GDPRは、欧州連合(EU)における個人データの取り扱いを規制する新たな法的枠組みだ。調査では、GDPRに関する認知度、理解度を調査した結果、「内容について十分理解している」と回答したのは、全体の10%にとどまり、「名前だけは知っている」「知らない」という回答が全体の66.5%を占めた。

部門別・役職別に見ると、GDPRの内容を理解していなかったのは情報システム責任者では56.7%、リスク管理責任者が66.3%、法務部門責任者が70.4%、経営企画責任者が79.3%となっており、経営リスク、法的リスクに関する部門の責任者での理解が進んでいない実態が明らかとなった。

また、回答者が勤める法人組織の国内、海外拠点のいずれかにおいて、EEA(European Economic Area:欧州経済領域)参加国の国民の個人情報を取り扱っていると回答した573人のうち、半数以上の53.2%が自組織において当該個人情報の漏えいを経験していると回答した。その原因は「サイバー攻撃」(33.3%)が最も多く、「従業員の過失」(29.5%)、「内部犯行」(24.1%)と続く。
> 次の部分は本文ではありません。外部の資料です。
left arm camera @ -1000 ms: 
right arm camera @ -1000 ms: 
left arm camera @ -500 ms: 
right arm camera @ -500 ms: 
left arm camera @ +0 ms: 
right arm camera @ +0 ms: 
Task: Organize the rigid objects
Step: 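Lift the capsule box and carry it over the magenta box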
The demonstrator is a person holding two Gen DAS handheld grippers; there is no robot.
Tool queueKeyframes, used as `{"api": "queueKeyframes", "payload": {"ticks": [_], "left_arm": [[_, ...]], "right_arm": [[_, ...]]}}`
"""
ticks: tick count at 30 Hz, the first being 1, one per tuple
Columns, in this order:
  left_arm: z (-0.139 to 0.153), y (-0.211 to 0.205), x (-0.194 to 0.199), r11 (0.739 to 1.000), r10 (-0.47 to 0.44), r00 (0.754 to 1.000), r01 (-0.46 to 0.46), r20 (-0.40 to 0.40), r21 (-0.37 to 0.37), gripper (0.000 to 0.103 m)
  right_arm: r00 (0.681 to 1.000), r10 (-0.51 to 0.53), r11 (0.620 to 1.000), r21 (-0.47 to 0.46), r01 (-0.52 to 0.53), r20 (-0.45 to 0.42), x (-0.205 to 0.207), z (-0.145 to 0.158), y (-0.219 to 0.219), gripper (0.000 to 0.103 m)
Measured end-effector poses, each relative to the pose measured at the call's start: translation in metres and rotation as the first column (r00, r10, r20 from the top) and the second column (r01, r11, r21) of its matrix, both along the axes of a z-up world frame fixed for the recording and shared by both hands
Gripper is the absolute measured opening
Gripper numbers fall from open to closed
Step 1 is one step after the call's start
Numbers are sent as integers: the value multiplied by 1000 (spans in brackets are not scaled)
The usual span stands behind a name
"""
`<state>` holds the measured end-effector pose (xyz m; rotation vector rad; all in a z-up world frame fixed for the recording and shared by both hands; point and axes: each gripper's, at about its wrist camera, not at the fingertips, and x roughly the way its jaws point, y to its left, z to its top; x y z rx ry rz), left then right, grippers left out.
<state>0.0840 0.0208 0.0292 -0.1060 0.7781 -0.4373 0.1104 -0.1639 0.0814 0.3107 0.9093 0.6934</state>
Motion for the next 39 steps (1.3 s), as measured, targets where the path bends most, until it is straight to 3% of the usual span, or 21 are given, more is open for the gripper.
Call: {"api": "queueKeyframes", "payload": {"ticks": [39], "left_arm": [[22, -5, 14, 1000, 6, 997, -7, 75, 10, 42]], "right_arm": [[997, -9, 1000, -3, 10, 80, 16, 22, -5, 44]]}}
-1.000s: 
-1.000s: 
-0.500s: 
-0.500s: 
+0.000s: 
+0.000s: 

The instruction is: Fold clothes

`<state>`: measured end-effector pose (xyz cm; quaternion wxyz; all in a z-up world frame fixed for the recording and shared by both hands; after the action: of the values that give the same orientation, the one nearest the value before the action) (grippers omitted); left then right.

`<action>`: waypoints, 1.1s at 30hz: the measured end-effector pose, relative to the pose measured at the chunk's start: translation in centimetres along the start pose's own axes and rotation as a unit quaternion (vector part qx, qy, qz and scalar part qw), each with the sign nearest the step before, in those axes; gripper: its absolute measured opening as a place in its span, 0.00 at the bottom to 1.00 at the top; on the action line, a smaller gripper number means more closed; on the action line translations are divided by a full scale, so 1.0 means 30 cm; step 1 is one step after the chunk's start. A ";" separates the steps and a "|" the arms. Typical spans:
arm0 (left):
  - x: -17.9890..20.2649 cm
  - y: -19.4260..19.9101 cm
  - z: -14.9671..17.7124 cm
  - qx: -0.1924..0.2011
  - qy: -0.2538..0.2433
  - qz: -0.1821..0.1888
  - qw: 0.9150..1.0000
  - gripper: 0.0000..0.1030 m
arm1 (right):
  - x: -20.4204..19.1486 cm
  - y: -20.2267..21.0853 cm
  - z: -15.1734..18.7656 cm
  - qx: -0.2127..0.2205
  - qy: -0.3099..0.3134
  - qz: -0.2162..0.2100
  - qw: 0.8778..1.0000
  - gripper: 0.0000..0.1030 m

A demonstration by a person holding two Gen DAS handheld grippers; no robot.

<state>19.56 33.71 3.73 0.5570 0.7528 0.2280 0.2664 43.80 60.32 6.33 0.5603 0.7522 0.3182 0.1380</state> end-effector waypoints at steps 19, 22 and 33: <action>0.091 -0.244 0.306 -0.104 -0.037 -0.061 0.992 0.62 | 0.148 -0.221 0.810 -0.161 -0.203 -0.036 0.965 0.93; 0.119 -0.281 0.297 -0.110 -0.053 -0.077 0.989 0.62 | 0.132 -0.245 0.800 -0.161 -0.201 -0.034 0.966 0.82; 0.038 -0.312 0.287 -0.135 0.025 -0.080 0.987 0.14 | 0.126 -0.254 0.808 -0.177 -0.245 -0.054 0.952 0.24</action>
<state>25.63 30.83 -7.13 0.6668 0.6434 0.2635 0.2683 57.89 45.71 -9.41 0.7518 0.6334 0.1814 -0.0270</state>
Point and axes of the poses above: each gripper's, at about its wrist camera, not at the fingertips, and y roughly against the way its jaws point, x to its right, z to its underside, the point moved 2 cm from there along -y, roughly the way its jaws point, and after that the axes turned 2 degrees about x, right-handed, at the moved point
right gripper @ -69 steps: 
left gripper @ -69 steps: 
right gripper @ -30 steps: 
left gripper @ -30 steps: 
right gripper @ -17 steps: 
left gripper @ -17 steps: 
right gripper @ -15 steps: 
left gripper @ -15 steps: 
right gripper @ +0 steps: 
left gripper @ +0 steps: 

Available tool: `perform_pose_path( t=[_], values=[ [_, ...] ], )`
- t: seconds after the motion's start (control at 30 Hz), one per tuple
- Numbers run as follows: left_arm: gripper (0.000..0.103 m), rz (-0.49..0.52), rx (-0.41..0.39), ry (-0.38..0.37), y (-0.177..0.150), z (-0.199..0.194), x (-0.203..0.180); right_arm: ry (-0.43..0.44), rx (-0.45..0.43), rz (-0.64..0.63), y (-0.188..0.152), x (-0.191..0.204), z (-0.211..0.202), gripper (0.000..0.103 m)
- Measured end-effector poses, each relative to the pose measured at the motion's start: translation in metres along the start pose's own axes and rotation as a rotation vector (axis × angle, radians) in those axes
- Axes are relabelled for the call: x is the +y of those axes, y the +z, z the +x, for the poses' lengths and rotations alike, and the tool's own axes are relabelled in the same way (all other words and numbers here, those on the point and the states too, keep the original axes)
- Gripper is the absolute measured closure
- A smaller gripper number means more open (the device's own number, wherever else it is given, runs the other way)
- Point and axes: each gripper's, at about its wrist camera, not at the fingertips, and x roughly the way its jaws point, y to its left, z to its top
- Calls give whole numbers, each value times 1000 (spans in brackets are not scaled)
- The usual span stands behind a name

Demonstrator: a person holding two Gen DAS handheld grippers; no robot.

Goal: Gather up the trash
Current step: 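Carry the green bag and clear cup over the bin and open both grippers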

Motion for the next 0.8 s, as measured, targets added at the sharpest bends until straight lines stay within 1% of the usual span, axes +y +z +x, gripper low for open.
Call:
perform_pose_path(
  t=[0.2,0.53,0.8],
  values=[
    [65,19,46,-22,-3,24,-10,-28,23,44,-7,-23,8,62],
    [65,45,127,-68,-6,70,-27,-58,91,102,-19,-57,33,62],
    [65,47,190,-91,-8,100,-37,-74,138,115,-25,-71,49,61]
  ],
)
そして、EEA参加国国民の個人情報を取り扱っており、かつGDPRの内容について理解している299人のうち。GDPRに「対応済み」と回答したのは10%、「現在対応中」(19.7%)にあわせても約30%にとどまることがわかった。

GDPRはEU域内だけでなく、域外国にも適用される。トレンドマイクロ社は、GDPRに違反したときの制裁金が最大で「全世界における年間売上高の4%あるいは2,000万ユーロのいずれか高い方」である点を指摘し、自組織で深刻な事態が起きる前に対応に着手することが急務であると言及している。